### Activity
Please copy each line of the listing below in which the word "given" appears.

### Data block

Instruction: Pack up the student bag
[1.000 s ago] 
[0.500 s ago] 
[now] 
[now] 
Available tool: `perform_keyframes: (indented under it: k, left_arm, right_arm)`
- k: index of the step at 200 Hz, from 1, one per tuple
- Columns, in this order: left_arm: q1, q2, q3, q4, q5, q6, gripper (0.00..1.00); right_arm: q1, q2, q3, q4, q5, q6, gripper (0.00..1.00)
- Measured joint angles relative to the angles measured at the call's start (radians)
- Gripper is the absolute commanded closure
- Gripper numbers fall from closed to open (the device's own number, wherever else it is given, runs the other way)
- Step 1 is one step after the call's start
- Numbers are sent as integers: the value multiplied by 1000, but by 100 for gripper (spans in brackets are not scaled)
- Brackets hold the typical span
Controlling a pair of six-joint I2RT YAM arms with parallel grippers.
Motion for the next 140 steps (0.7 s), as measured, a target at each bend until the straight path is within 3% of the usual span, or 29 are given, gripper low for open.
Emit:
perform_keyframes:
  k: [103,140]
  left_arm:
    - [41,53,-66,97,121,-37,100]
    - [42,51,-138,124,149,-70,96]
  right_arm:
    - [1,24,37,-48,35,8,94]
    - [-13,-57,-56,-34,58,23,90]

### Answer below
- Gripper numbers fall from closed to open (the device's own number, wherever else it is given, runs the other way)
Motion for the next 140 steps (0.7 s), as measured, a target at each bend until the straight path is within 3% of the usual span, or 29 are given, gripper low for open.

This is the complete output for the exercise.